Nosotros saw other examples of mixing truths and falsehoods. Some used real photos and videos but misrepresented them.

An example is a screenshot of a list of stringent measures supposedly announced past Prime Minister Lee Hsien Loong. Some users mistook it equally a list of restrictions slapped on Singapore, only this turned out to be Australia's.

A screenshot of a list of stringent measures supposedly announced by Prime Minister Lee Hsien Loong. Some users mistook information technology every bit a list of restrictions slapped on Singapore, but turned out to be Commonwealth of australia's. (Photo: Edson C. Tandoc Jr)

While some 37 per cent of the posts we analysed contained explicit references to Singapore, showing the national focus of these forwarded posts, some 25 per cent did non contain any information about geographic location.

The absenteeism of geographic location has facilitated the spread of misinformation across countries. Just think of all the videos you've seen of accidents purportedly happening in Singapore that turned out to be events elsewhere.

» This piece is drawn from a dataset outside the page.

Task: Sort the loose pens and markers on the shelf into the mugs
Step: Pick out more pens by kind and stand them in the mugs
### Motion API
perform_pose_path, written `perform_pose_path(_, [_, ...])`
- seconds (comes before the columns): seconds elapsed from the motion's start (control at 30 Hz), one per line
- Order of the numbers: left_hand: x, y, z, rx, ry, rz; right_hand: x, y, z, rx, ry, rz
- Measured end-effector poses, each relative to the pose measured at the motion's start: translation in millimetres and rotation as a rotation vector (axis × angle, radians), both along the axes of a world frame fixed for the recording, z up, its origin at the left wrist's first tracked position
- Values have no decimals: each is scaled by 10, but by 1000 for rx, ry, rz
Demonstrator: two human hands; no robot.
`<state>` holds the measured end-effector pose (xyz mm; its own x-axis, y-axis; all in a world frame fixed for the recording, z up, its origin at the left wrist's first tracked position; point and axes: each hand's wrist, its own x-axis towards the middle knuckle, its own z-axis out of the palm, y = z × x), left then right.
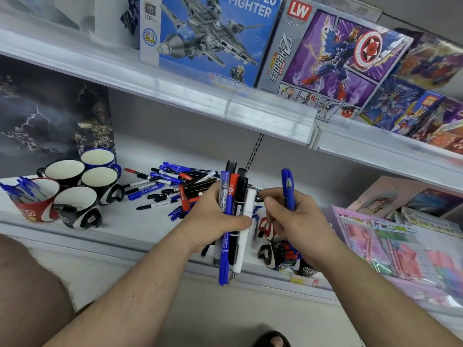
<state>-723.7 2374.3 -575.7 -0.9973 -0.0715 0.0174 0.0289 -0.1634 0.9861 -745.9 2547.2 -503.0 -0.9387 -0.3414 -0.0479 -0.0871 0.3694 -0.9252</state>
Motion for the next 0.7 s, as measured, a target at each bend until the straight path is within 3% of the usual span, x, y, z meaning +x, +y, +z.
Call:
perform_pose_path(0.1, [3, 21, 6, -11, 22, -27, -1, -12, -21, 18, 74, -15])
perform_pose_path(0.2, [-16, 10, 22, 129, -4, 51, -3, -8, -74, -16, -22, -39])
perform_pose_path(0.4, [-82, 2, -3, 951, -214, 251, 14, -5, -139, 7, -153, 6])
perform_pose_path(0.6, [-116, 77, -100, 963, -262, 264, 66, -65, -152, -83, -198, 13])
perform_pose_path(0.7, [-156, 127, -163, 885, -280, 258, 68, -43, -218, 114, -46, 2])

But this can also be one signal nosotros can apply in assessing whether a forwarded post is true or false: We should ask ourselves, where did the event supposedly happen?

Similarly, some 73 per cent of the forwarded posts we examined did not contain whatever reference to a specific timeframe. A piece of advice, an event, or an proclamation is shared with the assumption it was recent but the mail service is silent on when this happened.

The absence of an explicit timeframe is also facilitating the spread of misinformation beyond time; this is why we run across the same piece of misinformation recur after a few months.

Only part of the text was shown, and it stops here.